Он шел, ни на что не обращая внимания, серьезный и сосредоточенный, казалось, не чувствуя усталости, хотя прошел уже около десяти верст. Солнце порядочно пекло, и пот градом катился с его побледневшего лица. Он прибавил шагу, но скоро должен был остановиться, почувствовав одышку. Впалая грудь юноши тяжело дышала, и в ней что-то ныло. Он прижал своими тонкими пальцами грудь, словно желая утишить боль, и опустился на землю. Слабое тело не выдержало сильного напряжения.

– Бессильный, слабый я какой! Надо еще долго закалять себя! – грустно прошептал Вася, закашливаясь.
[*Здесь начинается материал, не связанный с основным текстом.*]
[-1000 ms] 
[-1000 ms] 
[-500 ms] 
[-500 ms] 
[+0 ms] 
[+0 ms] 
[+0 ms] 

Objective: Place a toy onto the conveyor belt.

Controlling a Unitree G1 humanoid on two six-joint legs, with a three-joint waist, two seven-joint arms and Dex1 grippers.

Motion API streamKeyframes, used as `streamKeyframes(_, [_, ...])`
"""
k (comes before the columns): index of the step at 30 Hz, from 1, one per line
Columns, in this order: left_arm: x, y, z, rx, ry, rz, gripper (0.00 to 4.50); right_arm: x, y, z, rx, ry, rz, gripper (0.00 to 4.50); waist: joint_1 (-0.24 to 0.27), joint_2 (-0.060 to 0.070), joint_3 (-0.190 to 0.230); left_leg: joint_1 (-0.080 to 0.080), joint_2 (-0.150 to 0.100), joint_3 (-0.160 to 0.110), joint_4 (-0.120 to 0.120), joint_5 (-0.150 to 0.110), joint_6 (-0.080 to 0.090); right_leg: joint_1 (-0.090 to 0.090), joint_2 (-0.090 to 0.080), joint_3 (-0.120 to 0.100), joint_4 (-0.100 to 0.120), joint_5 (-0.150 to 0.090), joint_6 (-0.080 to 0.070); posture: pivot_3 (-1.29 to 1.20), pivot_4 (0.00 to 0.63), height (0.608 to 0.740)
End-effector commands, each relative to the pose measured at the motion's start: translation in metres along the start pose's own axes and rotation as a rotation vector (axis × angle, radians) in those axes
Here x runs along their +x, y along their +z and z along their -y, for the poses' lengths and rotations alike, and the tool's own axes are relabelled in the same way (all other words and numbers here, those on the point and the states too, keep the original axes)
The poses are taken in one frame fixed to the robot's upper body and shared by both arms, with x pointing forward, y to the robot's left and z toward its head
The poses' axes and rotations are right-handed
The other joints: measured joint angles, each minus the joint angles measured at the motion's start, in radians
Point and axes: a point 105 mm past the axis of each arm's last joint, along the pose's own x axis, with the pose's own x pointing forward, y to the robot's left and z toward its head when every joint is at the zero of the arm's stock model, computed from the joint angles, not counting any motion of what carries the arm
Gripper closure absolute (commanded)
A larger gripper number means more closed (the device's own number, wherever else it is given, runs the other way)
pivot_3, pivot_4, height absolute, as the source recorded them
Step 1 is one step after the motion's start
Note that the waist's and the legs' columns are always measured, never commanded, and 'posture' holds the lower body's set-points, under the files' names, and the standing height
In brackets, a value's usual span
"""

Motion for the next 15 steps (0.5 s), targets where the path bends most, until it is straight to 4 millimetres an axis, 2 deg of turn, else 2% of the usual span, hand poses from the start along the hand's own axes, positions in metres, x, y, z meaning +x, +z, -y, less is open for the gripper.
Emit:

Он прилег на траву, глядя своими чудными, большими глазами на светлое, синее небо, и мятежное его сердце притихло под наплывом надежды. Он пролежал несколько минут и снова, бодрый, пошел далее.

Двенадцатая верста кончалась, когда он завидел большой старый барский дом, стоявший среди густого старинного сада. Он прибавил шагу и через четверть часа входил на двор усадьбы, принадлежавшей Кузьме Петровичу Кривошейнову, или, как называли его в околотке, «живодеру Кузьке».

Кузьма Петрович Кривошейнов еще лет двадцать тому назад был простой, умный мужик, снимал у Вязникова мельницу и занимался, как он говорил, «по малости» разными делами. Преимущественно он терся около мужиков, давал им на проценты деньги, скупал хлеб и т. п. В течение десяти лет он нажил громадное состояние, записался в купцы, купил громадное имение от разорившегося помещика Лычкова и сделался очень влиятельным человеком в уезде. Он был гласным, почетным мировым судьей * ; ему почти все были должны, все водили с ним знакомство, у него обедал раз губернатор и заезжал всегда при объездах архиерей, – одним словом, «Кузька» был один из тех «новых людей», которые вдруг, как грибы, выросли на развалинах вымирающего барства.

К нему-то и пробирался теперь Вася.

– Где тут Кривошейнов живет? В большом доме или во флигеле? – осведомился Вася у бабы, проходившей по двору.

– Кузьма Петрович? А ступай во флигель, наверх. В хороминах он не живет, только когда гости приезжают, а то во флигеле. Наниматься?

– Нет, по своим делам.

– По делам? Много и по делам ходят! – промолвила баба, оглядывая с жалостливым участием бледного усталого юношу. – А я подумала – наниматься. Писарек требуется. Намедни он Федота Алексеевича расчел. Ступай, паренек, вон сюда, в этот флигель, ступай с богом!